U.S. employment recorded a second straight month of solid gains in March and the jobless rate fell to a two-year low of 8.8 percent, underscoring a decisive shift in the labor market that should help to underpin the economic recovery.
Nonfarm payrolls rose 216,000 last month, the largest increase since May, the Labor Department said on Friday. The gain built on the 194,000 new positions added in February.
BLS report here.
As noted elsewhere, even with these solid gains, the pace of net job creation is far below that necessary to rapidly reduce the unemployment rate.
Figure 1 depicts the trend in the standard nonfarm payroll employment series, the same series excluding temporary census workers, and the household series adjusted to conform to the nonfarm payroll concept.
Figure 1: Nonfarm payroll employment series (blue), ex.-temporary census workers (red), and household survey series adjusted to nonfarm payroll employment series (green), in 000′s, all seasonally adjusted. NBER defined recession dates shaded gray. Source: BLS, employment situation, via FRED, BLS, and NBER.

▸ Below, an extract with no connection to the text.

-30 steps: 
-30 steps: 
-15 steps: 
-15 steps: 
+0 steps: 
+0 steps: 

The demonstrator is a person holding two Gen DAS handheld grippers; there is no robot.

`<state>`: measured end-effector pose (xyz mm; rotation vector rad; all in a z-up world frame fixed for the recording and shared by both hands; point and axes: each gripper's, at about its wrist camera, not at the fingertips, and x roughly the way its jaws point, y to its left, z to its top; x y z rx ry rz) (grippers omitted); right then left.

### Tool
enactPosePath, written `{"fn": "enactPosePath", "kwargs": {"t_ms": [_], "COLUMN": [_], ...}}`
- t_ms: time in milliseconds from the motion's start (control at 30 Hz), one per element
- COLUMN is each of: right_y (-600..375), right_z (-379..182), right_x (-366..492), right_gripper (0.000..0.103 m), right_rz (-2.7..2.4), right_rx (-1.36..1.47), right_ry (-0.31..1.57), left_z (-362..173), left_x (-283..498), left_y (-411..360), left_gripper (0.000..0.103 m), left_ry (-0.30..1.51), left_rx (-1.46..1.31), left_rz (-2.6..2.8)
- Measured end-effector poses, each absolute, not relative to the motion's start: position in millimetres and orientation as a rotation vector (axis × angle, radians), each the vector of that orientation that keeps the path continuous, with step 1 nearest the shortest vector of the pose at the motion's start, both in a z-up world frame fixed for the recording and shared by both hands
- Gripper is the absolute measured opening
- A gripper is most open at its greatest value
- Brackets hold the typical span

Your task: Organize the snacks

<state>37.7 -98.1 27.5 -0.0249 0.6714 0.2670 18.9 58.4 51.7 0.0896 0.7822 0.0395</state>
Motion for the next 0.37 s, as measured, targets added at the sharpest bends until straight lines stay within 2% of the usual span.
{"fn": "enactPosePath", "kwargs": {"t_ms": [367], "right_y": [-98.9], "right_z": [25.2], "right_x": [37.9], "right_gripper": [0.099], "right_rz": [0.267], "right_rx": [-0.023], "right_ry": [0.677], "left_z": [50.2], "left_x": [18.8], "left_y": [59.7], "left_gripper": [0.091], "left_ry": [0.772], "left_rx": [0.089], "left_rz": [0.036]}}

It does seem to be the case that an actual trend is in place. I find it interesting that the adjusted household (research) series — which was developed (in my understanding) partly at the instigation of conservative economist criticisms of the standard establishment based series — has received so little attention. That series has been both consistently higher than the establishment series (by a nontrivial 1.7 million!), and growing faster. That being said, the household series does have a higher degree of variability , so I understand in part the downweighting (although not to zero).
Disaggregating slightly, it’s apparent that private sector employment is rising, as are aggregate hours. The manufacturing sector, in particular, is growing rapidly in terms of numbers (ex-supervisory), and especially in terms of aggregate hours. Both of these observations are highlighted in Figures 2 and 3. In addition, average hours per week manufacturing is now above pre-recession levels, and in fact higher than at any time during the Bush Administration.
Figure 2: Log private nonfarm payroll employment series (blue), and aggregate weekly hours index (red), all seasonally adjusted, normalized to 2007M12=0. NBER defined recession dates shaded gray. Source: BLS, employment situation, via FRED, NBER, and author’s calculations.
Figure 3: Log manufacturing employment series (blue), and aggregate weekly hours index (red), all seasonally adjusted, ex.-supervisory workers, normalized to 2007M12=0. NBER defined recession dates shaded gray. Source: BLS, employment situation, via FRED, NBER, and author’s calculations.
The rise in manufacturing sector employment and hours (and orders ) is consistent with the view that rebalancing the US economy towards exports (see here) will entail the production of more tradable goods (and services). (Aside from construction, the broad-based nature of the growth of employment suggests to me a somewhat less-than-dominant role for the structural unemployment/skills-mismatch approach to explaining unemployment).  
Finally, on a related note, backwards-looking high frequency indicators for overall economic activity still seem to be rising. Figure 4 depicts the official GDP series, as well as two estimates of monthly GDP.
Figure 4: Real GDP (blue bars), e-forecasting estimate of GDP (red line), and Macroeconomic Advisers estimate of GDP (green line), all in bn Ch.2005, SAAR. NBER defined recession dates shaded gray. Source: BEA, 2010Q4 3rd GDP release, e-forecasting, Macroeconomic Advisers, NBER.
Growth in real activity seems to be in place. Why that hasn’t manifested itself in a proportionate fashion for employment remains to be explained.
Returning to the employment situation release, it’s of interest to note what is contracting in employment. In addition to construction, government had a net reduction of 14,000. More than 100% of that change was accounted for by the reduction in local government employment, which fell 15,000 (seasonally adjusted).